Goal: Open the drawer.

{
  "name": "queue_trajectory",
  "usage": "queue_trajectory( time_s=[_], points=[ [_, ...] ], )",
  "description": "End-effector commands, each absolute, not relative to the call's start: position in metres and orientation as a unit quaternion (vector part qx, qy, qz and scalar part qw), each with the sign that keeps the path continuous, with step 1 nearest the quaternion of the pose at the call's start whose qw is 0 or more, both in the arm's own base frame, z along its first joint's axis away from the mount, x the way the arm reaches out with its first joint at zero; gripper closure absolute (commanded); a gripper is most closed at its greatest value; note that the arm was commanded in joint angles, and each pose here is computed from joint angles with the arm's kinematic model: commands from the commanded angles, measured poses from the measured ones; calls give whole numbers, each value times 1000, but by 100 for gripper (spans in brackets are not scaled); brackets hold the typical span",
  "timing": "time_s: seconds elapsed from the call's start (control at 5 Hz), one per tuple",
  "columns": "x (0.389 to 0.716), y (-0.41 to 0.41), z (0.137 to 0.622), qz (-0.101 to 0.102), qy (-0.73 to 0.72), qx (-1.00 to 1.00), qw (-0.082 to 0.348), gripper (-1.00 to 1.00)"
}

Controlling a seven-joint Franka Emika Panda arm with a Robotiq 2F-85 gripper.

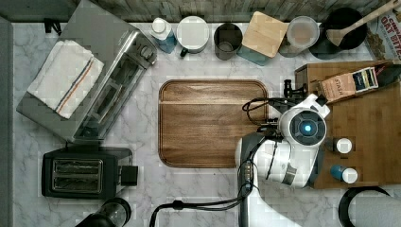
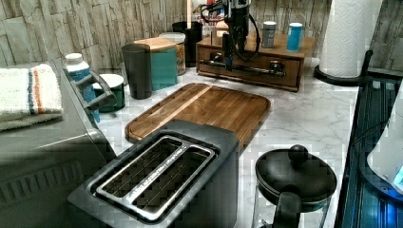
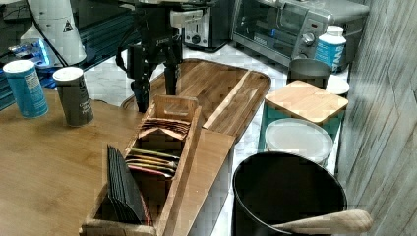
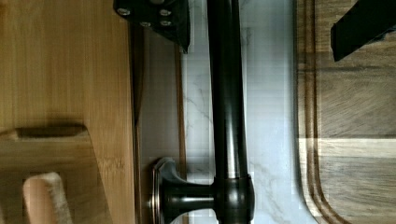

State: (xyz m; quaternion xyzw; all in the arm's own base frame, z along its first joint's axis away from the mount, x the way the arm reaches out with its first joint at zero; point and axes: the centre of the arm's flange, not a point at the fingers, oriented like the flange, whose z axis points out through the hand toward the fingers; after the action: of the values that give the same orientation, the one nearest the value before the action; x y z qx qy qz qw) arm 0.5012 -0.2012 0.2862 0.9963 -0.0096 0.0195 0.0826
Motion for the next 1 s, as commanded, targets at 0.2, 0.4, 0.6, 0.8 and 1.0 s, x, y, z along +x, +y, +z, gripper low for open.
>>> queue_trajectory(
  time_s=[0.2,0.4,0.6,0.8,1.0],
  points=[
    [498,-218,278,39,-35,994,98,-100],
    [496,-213,273,38,-35,995,89,-100],
    [496,-211,265,46,-27,995,85,-100],
    [496,-206,262,51,-26,995,81,-100],
    [498,-204,256,48,-14,996,68,-100]
  ],
)
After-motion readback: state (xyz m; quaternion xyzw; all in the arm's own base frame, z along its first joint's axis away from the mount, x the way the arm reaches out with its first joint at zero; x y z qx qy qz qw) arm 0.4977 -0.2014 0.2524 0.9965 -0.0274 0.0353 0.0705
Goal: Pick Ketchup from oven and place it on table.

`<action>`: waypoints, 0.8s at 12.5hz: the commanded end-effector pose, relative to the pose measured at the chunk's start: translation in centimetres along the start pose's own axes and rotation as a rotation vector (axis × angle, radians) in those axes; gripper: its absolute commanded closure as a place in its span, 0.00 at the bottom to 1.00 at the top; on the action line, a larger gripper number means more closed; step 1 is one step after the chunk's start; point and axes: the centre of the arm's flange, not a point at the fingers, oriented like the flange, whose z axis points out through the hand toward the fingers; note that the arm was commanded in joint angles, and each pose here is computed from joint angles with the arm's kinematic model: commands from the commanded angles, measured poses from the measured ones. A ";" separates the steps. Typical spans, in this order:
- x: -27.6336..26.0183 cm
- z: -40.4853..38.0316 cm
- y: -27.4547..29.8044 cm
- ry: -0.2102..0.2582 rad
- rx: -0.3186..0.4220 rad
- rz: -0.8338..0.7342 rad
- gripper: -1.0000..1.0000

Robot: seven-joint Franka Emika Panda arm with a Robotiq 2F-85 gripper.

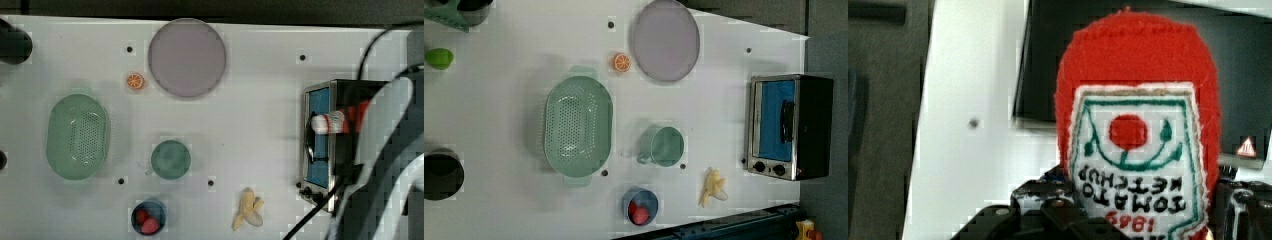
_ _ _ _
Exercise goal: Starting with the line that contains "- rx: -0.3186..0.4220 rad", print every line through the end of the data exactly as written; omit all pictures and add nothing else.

Solution to the problem:
- rx: -0.3186..0.4220 rad
- rz: -0.8338..0.7342 rad
- gripper: -1.0000..1.0000

Robot: seven-joint Franka Emika Panda arm with a Robotiq 2F-85 gripper.

The output for this exercise is complete.